About this task: With the images removed, write out every line below exactly.

-- Data extracts follows --

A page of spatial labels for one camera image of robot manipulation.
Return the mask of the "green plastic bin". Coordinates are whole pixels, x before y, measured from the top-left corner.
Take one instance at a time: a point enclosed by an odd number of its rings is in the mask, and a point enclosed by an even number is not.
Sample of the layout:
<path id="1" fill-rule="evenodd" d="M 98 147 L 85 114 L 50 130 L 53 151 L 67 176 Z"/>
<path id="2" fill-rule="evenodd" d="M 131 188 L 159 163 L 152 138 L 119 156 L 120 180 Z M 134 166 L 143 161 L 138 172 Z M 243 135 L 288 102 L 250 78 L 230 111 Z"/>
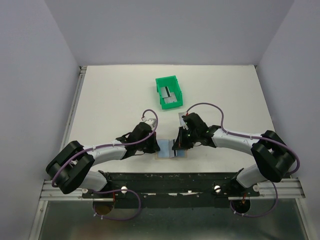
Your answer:
<path id="1" fill-rule="evenodd" d="M 175 75 L 155 79 L 159 102 L 163 110 L 182 107 L 183 93 Z"/>

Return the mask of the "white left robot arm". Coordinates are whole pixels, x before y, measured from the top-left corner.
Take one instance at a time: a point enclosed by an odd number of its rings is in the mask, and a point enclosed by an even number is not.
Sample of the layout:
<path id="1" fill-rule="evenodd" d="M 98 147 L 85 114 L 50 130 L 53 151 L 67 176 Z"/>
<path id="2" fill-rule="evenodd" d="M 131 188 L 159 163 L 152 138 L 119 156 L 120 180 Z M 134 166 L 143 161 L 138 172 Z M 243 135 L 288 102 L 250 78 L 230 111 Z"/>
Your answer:
<path id="1" fill-rule="evenodd" d="M 99 197 L 110 194 L 111 185 L 102 171 L 91 167 L 108 161 L 124 160 L 137 152 L 153 154 L 160 151 L 156 139 L 157 121 L 154 118 L 140 122 L 133 131 L 101 146 L 84 146 L 77 140 L 68 143 L 45 168 L 53 185 L 63 194 L 78 188 L 93 190 Z"/>

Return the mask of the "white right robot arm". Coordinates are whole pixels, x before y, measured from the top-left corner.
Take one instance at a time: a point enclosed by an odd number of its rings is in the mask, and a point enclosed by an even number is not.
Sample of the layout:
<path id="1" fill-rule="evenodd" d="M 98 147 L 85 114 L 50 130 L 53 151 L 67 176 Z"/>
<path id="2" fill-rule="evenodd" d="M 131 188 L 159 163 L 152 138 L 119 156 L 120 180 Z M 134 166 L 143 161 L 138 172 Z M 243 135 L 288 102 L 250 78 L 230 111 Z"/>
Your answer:
<path id="1" fill-rule="evenodd" d="M 271 130 L 249 135 L 223 130 L 221 125 L 207 124 L 194 112 L 179 114 L 180 127 L 172 150 L 189 150 L 200 143 L 211 148 L 227 148 L 252 156 L 255 164 L 240 169 L 230 183 L 230 191 L 241 196 L 251 186 L 271 181 L 279 183 L 295 161 L 293 153 Z"/>

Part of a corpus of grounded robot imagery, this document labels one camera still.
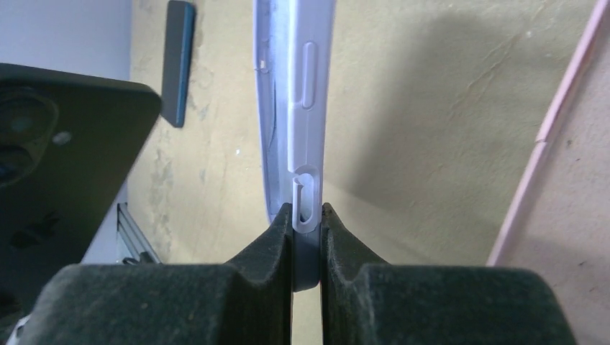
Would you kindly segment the pink phone case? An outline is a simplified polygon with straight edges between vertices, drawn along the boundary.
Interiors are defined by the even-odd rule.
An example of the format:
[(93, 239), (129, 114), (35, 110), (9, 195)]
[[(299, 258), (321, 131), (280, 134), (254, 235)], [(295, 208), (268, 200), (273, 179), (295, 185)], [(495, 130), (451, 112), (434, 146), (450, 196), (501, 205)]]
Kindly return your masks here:
[(537, 272), (579, 344), (609, 342), (607, 1), (591, 12), (487, 263)]

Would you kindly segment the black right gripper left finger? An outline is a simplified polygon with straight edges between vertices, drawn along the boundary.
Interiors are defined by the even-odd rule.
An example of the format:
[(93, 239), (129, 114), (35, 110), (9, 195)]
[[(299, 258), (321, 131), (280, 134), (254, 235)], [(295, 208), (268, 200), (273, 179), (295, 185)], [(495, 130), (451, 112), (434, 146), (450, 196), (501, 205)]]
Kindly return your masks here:
[(289, 344), (292, 210), (223, 264), (84, 265), (44, 287), (21, 344)]

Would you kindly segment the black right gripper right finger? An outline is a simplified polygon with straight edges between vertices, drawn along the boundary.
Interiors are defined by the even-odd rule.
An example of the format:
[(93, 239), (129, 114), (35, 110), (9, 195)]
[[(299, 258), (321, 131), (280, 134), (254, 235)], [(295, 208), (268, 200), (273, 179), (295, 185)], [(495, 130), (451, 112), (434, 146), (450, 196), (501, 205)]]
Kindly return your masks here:
[(554, 292), (509, 267), (390, 264), (322, 208), (325, 344), (574, 344)]

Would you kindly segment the black smartphone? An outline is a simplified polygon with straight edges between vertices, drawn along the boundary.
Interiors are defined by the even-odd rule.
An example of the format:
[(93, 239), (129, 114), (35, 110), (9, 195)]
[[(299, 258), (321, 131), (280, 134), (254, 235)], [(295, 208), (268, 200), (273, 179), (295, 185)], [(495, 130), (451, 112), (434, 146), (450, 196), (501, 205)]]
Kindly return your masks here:
[(80, 262), (161, 110), (149, 86), (1, 65), (1, 325)]
[(188, 1), (169, 1), (165, 18), (162, 117), (173, 127), (185, 123), (196, 9)]

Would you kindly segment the phone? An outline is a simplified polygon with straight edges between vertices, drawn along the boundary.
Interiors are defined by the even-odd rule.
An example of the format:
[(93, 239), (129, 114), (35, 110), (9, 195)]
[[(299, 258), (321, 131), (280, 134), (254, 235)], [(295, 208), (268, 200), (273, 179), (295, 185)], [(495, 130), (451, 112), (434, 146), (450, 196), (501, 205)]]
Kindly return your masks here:
[(334, 1), (255, 1), (253, 55), (265, 207), (291, 207), (293, 289), (320, 279)]

-- Data extracts concluded --

Response for this exercise:
A page of spatial labels for one camera image of robot manipulation.
Return the mask of the "green plastic bin". Coordinates are whole pixels, x before y, measured from the top-left corner.
Take one instance at a time: a point enclosed by an odd number of its rings is in the mask, and a point enclosed by an even number is not.
Sample of the layout:
<path id="1" fill-rule="evenodd" d="M 98 147 L 85 114 L 50 130 L 53 151 L 67 176 Z"/>
<path id="2" fill-rule="evenodd" d="M 131 188 L 159 163 L 152 138 L 119 156 L 120 180 Z M 134 166 L 143 161 L 138 172 Z M 243 135 L 288 102 L 250 78 L 230 111 Z"/>
Your answer:
<path id="1" fill-rule="evenodd" d="M 175 75 L 155 79 L 159 102 L 163 110 L 182 107 L 183 93 Z"/>

Return the mask of the "white left robot arm". Coordinates are whole pixels, x before y, measured from the top-left corner.
Take one instance at a time: a point enclosed by an odd number of its rings is in the mask, and a point enclosed by an even number is not.
Sample of the layout:
<path id="1" fill-rule="evenodd" d="M 98 147 L 85 114 L 50 130 L 53 151 L 67 176 Z"/>
<path id="2" fill-rule="evenodd" d="M 131 188 L 159 163 L 152 138 L 119 156 L 120 180 Z M 134 166 L 143 161 L 138 172 Z M 243 135 L 288 102 L 250 78 L 230 111 Z"/>
Your answer:
<path id="1" fill-rule="evenodd" d="M 99 197 L 110 194 L 111 185 L 102 171 L 91 167 L 108 161 L 124 160 L 137 152 L 153 154 L 160 151 L 156 139 L 157 121 L 154 118 L 140 122 L 133 131 L 101 146 L 84 146 L 77 140 L 68 143 L 45 168 L 53 185 L 63 194 L 78 188 L 93 190 Z"/>

Return the mask of the "white right robot arm". Coordinates are whole pixels, x before y, measured from the top-left corner.
Take one instance at a time: a point enclosed by an odd number of its rings is in the mask, and a point enclosed by an even number is not.
Sample of the layout:
<path id="1" fill-rule="evenodd" d="M 98 147 L 85 114 L 50 130 L 53 151 L 67 176 Z"/>
<path id="2" fill-rule="evenodd" d="M 131 188 L 159 163 L 152 138 L 119 156 L 120 180 Z M 134 166 L 143 161 L 138 172 Z M 243 135 L 288 102 L 250 78 L 230 111 Z"/>
Your answer:
<path id="1" fill-rule="evenodd" d="M 271 130 L 249 135 L 223 130 L 221 125 L 207 124 L 194 112 L 179 114 L 180 127 L 172 150 L 189 150 L 200 143 L 211 148 L 227 148 L 252 156 L 255 164 L 240 169 L 230 183 L 230 191 L 241 196 L 251 186 L 271 181 L 279 183 L 295 161 L 293 153 Z"/>

Part of a corpus of grounded robot imagery, this document labels one camera still.
Would you kindly segment the pink phone case? An outline is a simplified polygon with straight edges between vertices, drawn along the boundary.
Interiors are defined by the even-odd rule.
An example of the format:
[(93, 239), (129, 114), (35, 110), (9, 195)]
[[(299, 258), (321, 131), (280, 134), (254, 235)], [(295, 208), (268, 200), (273, 179), (295, 185)], [(495, 130), (451, 112), (434, 146), (450, 196), (501, 205)]]
Kindly return your masks here:
[(537, 272), (579, 344), (609, 342), (607, 1), (591, 12), (487, 263)]

Would you kindly segment the black right gripper left finger? An outline is a simplified polygon with straight edges between vertices, drawn along the boundary.
Interiors are defined by the even-odd rule.
An example of the format:
[(93, 239), (129, 114), (35, 110), (9, 195)]
[[(299, 258), (321, 131), (280, 134), (254, 235)], [(295, 208), (268, 200), (273, 179), (295, 185)], [(495, 130), (451, 112), (434, 146), (450, 196), (501, 205)]]
Kindly return your masks here:
[(289, 344), (292, 210), (223, 264), (84, 265), (44, 287), (21, 344)]

Would you kindly segment the black right gripper right finger? An outline is a simplified polygon with straight edges between vertices, drawn along the boundary.
Interiors are defined by the even-odd rule.
An example of the format:
[(93, 239), (129, 114), (35, 110), (9, 195)]
[[(299, 258), (321, 131), (280, 134), (254, 235)], [(295, 208), (268, 200), (273, 179), (295, 185)], [(495, 130), (451, 112), (434, 146), (450, 196), (501, 205)]]
Kindly return your masks here:
[(554, 292), (509, 267), (390, 264), (322, 208), (325, 344), (574, 344)]

Would you kindly segment the black smartphone? An outline is a simplified polygon with straight edges between vertices, drawn along the boundary.
Interiors are defined by the even-odd rule.
An example of the format:
[(93, 239), (129, 114), (35, 110), (9, 195)]
[[(299, 258), (321, 131), (280, 134), (254, 235)], [(295, 208), (268, 200), (273, 179), (295, 185)], [(495, 130), (451, 112), (434, 146), (450, 196), (501, 205)]]
Kindly return your masks here:
[(80, 262), (161, 110), (149, 86), (1, 65), (1, 325)]
[(188, 1), (169, 1), (165, 18), (162, 117), (173, 127), (185, 123), (196, 9)]

Would you kindly segment the phone? An outline is a simplified polygon with straight edges between vertices, drawn along the boundary.
Interiors are defined by the even-odd rule.
An example of the format:
[(93, 239), (129, 114), (35, 110), (9, 195)]
[[(299, 258), (321, 131), (280, 134), (254, 235)], [(295, 208), (268, 200), (273, 179), (295, 185)], [(495, 130), (451, 112), (434, 146), (450, 196), (501, 205)]]
Kindly return your masks here:
[(334, 1), (255, 1), (253, 55), (265, 207), (291, 207), (293, 289), (320, 279)]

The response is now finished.